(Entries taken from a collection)
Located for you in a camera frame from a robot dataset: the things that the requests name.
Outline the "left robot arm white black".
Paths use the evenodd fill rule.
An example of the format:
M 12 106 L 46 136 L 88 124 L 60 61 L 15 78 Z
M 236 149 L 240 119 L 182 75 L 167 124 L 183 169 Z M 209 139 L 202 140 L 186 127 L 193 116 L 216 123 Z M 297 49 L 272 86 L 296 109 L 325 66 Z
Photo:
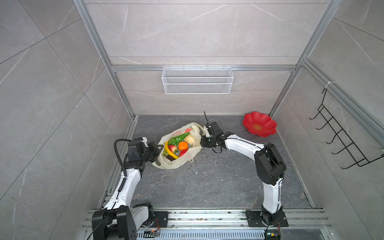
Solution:
M 154 163 L 160 155 L 160 146 L 146 138 L 117 139 L 114 150 L 121 167 L 121 177 L 111 199 L 92 217 L 94 240 L 135 240 L 141 227 L 150 236 L 160 235 L 161 224 L 151 203 L 131 206 L 135 189 L 142 178 L 147 162 Z

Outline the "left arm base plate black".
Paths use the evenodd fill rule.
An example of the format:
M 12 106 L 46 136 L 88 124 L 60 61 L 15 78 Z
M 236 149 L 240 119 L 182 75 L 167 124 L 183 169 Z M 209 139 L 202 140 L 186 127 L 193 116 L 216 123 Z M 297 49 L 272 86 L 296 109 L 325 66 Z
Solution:
M 143 228 L 166 228 L 169 221 L 169 212 L 167 211 L 155 211 L 150 213 L 149 219 L 146 220 L 141 227 Z

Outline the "yellow plastic bag fruit print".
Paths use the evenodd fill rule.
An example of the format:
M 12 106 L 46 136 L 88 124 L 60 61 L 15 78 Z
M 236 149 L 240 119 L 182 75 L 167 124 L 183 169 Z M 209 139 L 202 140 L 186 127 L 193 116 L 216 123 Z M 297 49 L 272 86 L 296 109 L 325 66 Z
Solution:
M 201 125 L 190 123 L 163 136 L 158 143 L 162 150 L 152 165 L 159 169 L 173 170 L 193 162 L 202 149 L 201 140 L 204 135 Z

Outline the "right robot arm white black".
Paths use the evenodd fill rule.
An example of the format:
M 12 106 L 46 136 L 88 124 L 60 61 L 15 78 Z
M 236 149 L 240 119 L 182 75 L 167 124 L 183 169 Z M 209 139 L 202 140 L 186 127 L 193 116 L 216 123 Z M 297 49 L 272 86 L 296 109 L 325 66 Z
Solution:
M 261 211 L 263 224 L 272 226 L 283 214 L 281 188 L 287 166 L 275 145 L 253 143 L 231 132 L 224 132 L 216 122 L 204 126 L 203 148 L 219 147 L 238 152 L 255 161 L 256 172 L 263 182 L 264 200 Z

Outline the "red flower shaped plate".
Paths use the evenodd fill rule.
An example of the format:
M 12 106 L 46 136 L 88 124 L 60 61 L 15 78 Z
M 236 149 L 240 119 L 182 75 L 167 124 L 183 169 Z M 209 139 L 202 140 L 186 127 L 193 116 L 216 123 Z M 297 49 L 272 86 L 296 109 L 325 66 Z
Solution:
M 244 116 L 243 125 L 248 132 L 260 137 L 277 133 L 277 123 L 267 114 L 252 112 Z

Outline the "orange fake fruit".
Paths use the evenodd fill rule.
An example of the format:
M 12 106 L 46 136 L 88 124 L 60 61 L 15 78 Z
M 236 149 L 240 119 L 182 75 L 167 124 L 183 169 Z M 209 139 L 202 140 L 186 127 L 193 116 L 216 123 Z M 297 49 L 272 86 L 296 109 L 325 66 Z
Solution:
M 181 141 L 179 144 L 178 144 L 178 149 L 180 151 L 182 150 L 188 150 L 189 149 L 189 145 L 188 143 L 184 142 L 184 141 Z

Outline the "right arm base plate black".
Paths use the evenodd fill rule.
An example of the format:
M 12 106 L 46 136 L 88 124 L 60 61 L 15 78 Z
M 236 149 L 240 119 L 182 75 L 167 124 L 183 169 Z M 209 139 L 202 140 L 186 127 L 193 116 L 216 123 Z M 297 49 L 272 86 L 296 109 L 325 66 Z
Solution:
M 274 214 L 268 211 L 245 211 L 249 227 L 288 227 L 285 213 L 280 209 Z

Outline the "red fake strawberry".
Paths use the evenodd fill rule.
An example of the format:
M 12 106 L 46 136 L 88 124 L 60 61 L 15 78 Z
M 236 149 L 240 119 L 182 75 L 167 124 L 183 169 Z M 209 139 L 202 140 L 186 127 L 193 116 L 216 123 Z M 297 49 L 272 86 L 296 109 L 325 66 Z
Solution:
M 180 152 L 179 157 L 183 156 L 187 151 L 188 151 L 188 150 L 182 150 L 182 151 Z

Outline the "red pink fake apple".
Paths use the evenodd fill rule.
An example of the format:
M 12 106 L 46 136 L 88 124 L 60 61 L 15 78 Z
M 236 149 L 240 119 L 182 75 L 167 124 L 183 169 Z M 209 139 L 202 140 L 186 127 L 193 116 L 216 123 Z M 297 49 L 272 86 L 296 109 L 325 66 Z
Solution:
M 172 152 L 175 153 L 178 150 L 178 147 L 175 145 L 168 145 L 168 149 Z

**EXERCISE AIM:** What you return must match the records line for line, with the pictures left out.

**SOLUTION FOR THIS PROBLEM:**
Located for you in a camera frame from a robot dataset: the things that the requests name.
Outline the "left robot arm white black".
Paths use the evenodd fill rule.
An example of the format:
M 12 106 L 46 136 L 88 124 L 60 61 L 15 78 Z
M 236 149 L 240 119 L 182 75 L 167 124 L 183 169 Z M 209 139 L 202 140 L 186 127 L 193 116 L 216 123 Z M 297 49 L 272 86 L 296 109 L 325 66 Z
Photo:
Solution:
M 154 163 L 160 155 L 160 146 L 146 138 L 117 139 L 114 150 L 121 167 L 121 177 L 111 199 L 92 217 L 94 240 L 135 240 L 141 227 L 150 236 L 160 235 L 161 224 L 151 203 L 131 206 L 135 189 L 142 178 L 147 162 Z

Outline the "left arm base plate black".
Paths use the evenodd fill rule.
An example of the format:
M 12 106 L 46 136 L 88 124 L 60 61 L 15 78 Z
M 236 149 L 240 119 L 182 75 L 167 124 L 183 169 Z M 209 139 L 202 140 L 186 127 L 193 116 L 216 123 Z M 297 49 L 272 86 L 296 109 L 325 66 Z
Solution:
M 143 228 L 166 228 L 169 221 L 169 212 L 167 211 L 155 211 L 150 213 L 149 219 L 146 220 L 141 227 Z

Outline the "yellow plastic bag fruit print".
Paths use the evenodd fill rule.
An example of the format:
M 12 106 L 46 136 L 88 124 L 60 61 L 15 78 Z
M 236 149 L 240 119 L 182 75 L 167 124 L 183 169 Z M 209 139 L 202 140 L 186 127 L 193 116 L 216 123 Z M 297 49 L 272 86 L 296 109 L 325 66 Z
Solution:
M 201 125 L 190 123 L 163 136 L 158 143 L 162 150 L 152 165 L 159 169 L 173 170 L 193 162 L 202 149 L 201 140 L 204 135 Z

Outline the "right robot arm white black".
Paths use the evenodd fill rule.
An example of the format:
M 12 106 L 46 136 L 88 124 L 60 61 L 15 78 Z
M 236 149 L 240 119 L 182 75 L 167 124 L 183 169 Z M 209 139 L 202 140 L 186 127 L 193 116 L 216 123 Z M 297 49 L 272 86 L 296 109 L 325 66 Z
Solution:
M 261 211 L 263 224 L 272 226 L 283 214 L 281 188 L 287 166 L 275 145 L 253 143 L 231 132 L 224 132 L 216 122 L 204 126 L 203 148 L 219 147 L 238 152 L 255 161 L 256 172 L 263 182 L 264 200 Z

Outline the "red flower shaped plate".
Paths use the evenodd fill rule.
An example of the format:
M 12 106 L 46 136 L 88 124 L 60 61 L 15 78 Z
M 236 149 L 240 119 L 182 75 L 167 124 L 183 169 Z M 209 139 L 202 140 L 186 127 L 193 116 L 216 123 Z M 297 49 L 272 86 L 296 109 L 325 66 Z
Solution:
M 244 116 L 243 125 L 248 132 L 260 137 L 277 133 L 277 123 L 267 114 L 252 112 Z

Outline the "orange fake fruit".
Paths use the evenodd fill rule.
An example of the format:
M 12 106 L 46 136 L 88 124 L 60 61 L 15 78 Z
M 236 149 L 240 119 L 182 75 L 167 124 L 183 169 Z M 209 139 L 202 140 L 186 127 L 193 116 L 216 123 Z M 297 49 L 272 86 L 296 109 L 325 66 Z
Solution:
M 181 141 L 179 144 L 178 144 L 178 149 L 180 151 L 182 150 L 188 150 L 189 149 L 189 145 L 188 143 L 184 142 L 184 141 Z

Outline the "right arm base plate black".
Paths use the evenodd fill rule.
An example of the format:
M 12 106 L 46 136 L 88 124 L 60 61 L 15 78 Z
M 236 149 L 240 119 L 182 75 L 167 124 L 183 169 Z M 209 139 L 202 140 L 186 127 L 193 116 L 216 123 Z M 297 49 L 272 86 L 296 109 L 325 66 Z
Solution:
M 274 214 L 268 211 L 245 211 L 249 227 L 288 227 L 285 213 L 280 209 Z

Outline the "red fake strawberry".
Paths use the evenodd fill rule.
An example of the format:
M 12 106 L 46 136 L 88 124 L 60 61 L 15 78 Z
M 236 149 L 240 119 L 182 75 L 167 124 L 183 169 Z M 209 139 L 202 140 L 186 127 L 193 116 L 216 123 Z M 297 49 L 272 86 L 296 109 L 325 66 Z
Solution:
M 180 152 L 179 157 L 183 156 L 187 151 L 188 151 L 188 150 L 182 150 L 182 151 Z

Outline the "red pink fake apple".
Paths use the evenodd fill rule.
An example of the format:
M 12 106 L 46 136 L 88 124 L 60 61 L 15 78 Z
M 236 149 L 240 119 L 182 75 L 167 124 L 183 169 Z M 209 139 L 202 140 L 186 127 L 193 116 L 216 123 Z M 297 49 L 272 86 L 296 109 L 325 66 Z
Solution:
M 172 152 L 175 153 L 178 150 L 178 147 L 175 145 L 168 145 L 168 149 Z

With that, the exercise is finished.